→ **TASK TO CARRY OUT**
In the listing below, find the line containing "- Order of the" and the line containing "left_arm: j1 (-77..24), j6". Repeat exactly those two lines and every line between them, nothing more.

→ **RECORDS FOR THE TASK**
──────────
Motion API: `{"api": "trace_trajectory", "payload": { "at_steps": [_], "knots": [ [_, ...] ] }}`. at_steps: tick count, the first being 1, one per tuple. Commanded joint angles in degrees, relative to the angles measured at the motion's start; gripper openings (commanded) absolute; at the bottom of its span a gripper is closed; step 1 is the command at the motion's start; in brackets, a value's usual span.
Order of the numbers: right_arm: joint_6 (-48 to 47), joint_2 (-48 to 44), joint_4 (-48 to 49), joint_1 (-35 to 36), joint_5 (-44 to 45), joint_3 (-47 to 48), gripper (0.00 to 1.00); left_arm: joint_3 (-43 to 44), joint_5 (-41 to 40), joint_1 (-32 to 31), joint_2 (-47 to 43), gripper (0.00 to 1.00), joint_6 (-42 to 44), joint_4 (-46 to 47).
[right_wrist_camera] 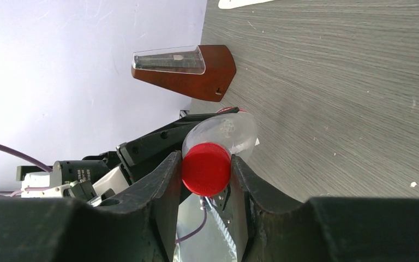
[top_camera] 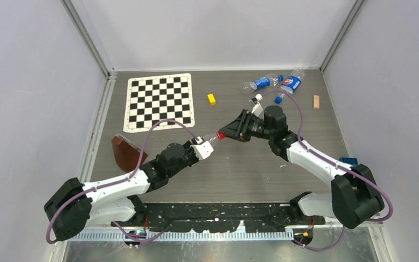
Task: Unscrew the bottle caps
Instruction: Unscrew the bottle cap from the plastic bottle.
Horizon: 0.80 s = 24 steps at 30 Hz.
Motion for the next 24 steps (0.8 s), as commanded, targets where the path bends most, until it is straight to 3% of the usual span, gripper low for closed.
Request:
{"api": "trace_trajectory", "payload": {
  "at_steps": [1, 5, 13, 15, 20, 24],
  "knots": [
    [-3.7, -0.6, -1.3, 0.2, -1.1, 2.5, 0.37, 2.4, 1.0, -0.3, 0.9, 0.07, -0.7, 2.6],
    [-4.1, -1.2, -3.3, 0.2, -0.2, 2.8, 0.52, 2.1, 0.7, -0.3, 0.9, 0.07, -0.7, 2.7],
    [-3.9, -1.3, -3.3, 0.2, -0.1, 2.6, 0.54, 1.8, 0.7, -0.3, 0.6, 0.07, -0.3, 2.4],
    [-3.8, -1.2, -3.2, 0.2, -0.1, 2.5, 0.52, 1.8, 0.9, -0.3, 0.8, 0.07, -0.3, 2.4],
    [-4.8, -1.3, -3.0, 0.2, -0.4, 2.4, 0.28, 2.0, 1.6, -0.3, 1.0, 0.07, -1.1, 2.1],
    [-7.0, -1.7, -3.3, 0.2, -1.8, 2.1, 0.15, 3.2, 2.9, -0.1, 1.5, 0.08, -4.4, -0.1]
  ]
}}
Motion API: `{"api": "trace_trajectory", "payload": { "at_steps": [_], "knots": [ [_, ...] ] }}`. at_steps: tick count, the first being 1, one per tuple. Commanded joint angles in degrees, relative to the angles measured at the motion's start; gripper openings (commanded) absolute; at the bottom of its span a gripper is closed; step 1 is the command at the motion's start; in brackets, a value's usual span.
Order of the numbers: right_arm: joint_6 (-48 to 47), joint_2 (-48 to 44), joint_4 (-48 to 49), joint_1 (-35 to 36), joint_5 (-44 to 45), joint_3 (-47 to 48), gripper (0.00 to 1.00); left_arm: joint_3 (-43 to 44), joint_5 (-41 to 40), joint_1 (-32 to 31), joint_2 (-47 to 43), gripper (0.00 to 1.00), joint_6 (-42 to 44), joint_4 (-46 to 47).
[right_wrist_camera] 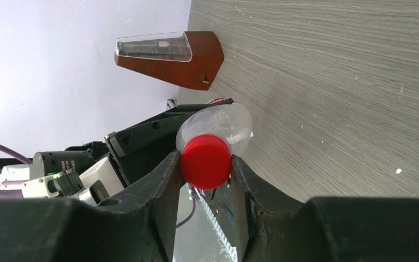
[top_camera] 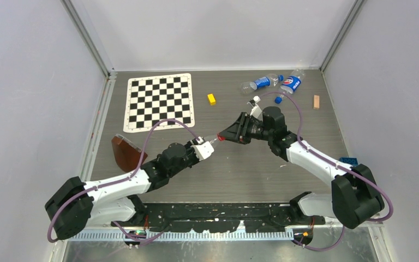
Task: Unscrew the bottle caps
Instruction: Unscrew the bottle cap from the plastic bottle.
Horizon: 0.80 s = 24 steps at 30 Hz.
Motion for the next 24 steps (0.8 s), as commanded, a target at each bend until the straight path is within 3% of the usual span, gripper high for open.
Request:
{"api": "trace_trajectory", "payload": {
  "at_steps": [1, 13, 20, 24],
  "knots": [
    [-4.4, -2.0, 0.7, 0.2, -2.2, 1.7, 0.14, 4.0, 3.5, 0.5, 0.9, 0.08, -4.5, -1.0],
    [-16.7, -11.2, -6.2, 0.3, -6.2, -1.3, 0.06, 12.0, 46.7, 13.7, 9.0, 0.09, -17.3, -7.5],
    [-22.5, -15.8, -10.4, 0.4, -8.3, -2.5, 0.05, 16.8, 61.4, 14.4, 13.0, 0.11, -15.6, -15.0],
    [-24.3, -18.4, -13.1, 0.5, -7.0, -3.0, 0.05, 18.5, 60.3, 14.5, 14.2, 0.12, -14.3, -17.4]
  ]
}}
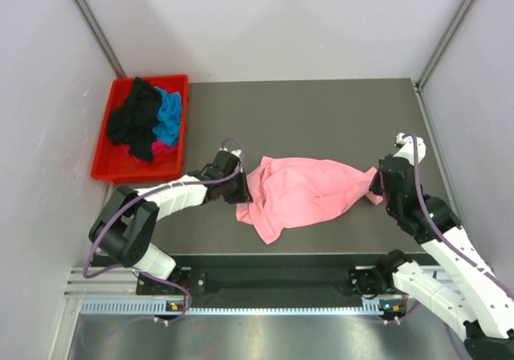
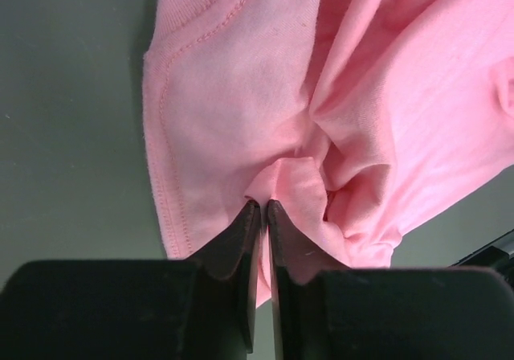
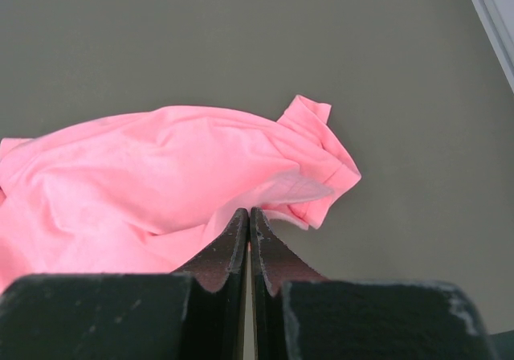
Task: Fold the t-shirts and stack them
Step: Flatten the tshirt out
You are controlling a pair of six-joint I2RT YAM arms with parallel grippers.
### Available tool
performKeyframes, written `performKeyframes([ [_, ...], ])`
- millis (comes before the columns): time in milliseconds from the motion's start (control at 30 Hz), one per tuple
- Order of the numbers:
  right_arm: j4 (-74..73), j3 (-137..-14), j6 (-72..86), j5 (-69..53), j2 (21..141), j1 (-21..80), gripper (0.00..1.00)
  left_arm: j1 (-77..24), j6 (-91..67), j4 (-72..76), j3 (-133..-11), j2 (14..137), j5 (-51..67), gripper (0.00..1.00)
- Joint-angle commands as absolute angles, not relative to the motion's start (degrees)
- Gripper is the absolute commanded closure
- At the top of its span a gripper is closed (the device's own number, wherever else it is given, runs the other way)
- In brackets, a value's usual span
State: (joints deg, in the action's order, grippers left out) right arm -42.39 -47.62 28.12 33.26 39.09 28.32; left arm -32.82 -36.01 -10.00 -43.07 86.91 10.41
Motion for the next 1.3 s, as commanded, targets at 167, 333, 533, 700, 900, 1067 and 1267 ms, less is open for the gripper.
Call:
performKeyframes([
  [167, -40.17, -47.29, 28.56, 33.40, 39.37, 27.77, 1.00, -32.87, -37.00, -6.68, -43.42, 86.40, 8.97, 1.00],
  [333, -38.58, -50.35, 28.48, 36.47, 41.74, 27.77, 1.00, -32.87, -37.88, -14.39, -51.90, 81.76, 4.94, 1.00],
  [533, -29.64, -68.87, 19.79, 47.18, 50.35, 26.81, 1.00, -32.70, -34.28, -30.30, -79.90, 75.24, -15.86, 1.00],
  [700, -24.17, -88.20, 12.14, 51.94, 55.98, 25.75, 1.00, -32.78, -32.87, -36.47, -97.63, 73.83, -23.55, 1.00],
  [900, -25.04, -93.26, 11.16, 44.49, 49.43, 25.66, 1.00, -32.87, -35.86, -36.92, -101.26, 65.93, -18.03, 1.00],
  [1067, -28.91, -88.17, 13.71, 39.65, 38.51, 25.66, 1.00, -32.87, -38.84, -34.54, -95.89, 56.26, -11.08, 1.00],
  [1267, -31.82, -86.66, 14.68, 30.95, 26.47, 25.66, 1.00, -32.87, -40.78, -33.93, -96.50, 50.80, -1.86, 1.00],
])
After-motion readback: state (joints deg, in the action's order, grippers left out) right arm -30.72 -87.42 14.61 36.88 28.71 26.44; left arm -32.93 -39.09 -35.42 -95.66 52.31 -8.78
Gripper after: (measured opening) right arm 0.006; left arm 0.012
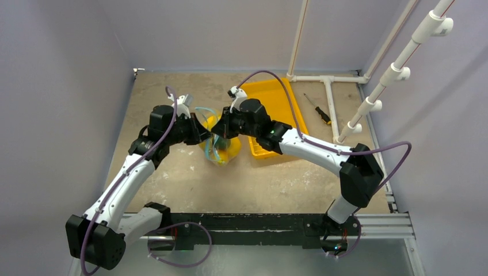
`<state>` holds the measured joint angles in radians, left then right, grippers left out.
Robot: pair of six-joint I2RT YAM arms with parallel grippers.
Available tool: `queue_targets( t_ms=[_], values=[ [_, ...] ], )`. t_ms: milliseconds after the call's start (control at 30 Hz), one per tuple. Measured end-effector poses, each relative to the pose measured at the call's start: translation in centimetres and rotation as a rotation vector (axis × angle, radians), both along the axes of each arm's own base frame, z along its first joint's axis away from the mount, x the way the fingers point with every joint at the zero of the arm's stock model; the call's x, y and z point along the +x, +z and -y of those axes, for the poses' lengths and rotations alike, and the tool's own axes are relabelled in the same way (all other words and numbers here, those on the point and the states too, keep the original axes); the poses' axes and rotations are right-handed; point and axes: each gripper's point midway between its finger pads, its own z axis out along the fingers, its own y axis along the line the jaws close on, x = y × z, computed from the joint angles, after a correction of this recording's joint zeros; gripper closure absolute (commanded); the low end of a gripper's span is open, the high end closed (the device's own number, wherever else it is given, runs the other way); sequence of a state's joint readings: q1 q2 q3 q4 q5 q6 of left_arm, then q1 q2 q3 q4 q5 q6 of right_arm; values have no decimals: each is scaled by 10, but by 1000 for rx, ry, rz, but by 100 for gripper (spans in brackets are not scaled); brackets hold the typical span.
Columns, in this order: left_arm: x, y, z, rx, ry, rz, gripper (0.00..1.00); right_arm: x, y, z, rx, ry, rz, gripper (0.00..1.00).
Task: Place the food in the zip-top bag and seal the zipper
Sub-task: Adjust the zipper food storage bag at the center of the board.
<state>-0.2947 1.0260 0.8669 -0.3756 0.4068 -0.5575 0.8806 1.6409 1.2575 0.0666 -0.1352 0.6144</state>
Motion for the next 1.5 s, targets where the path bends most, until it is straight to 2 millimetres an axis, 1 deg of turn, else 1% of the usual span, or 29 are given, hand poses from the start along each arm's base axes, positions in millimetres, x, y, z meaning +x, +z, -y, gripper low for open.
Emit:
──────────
→ **SOLUTION FOR THIS EXERCISE**
- Order of the numbers:
  right_arm: j4 (-74..73), j3 (-137..-14), j6 (-72..86), j5 (-69..53), j2 (21..141), j1 (-21..80), gripper (0.00..1.00)
  left_arm: j1 (-77..24), j6 (-91..67), j4 (-72..76), j3 (-133..-11), j2 (14..137), j5 (-51..67), gripper (0.00..1.00)

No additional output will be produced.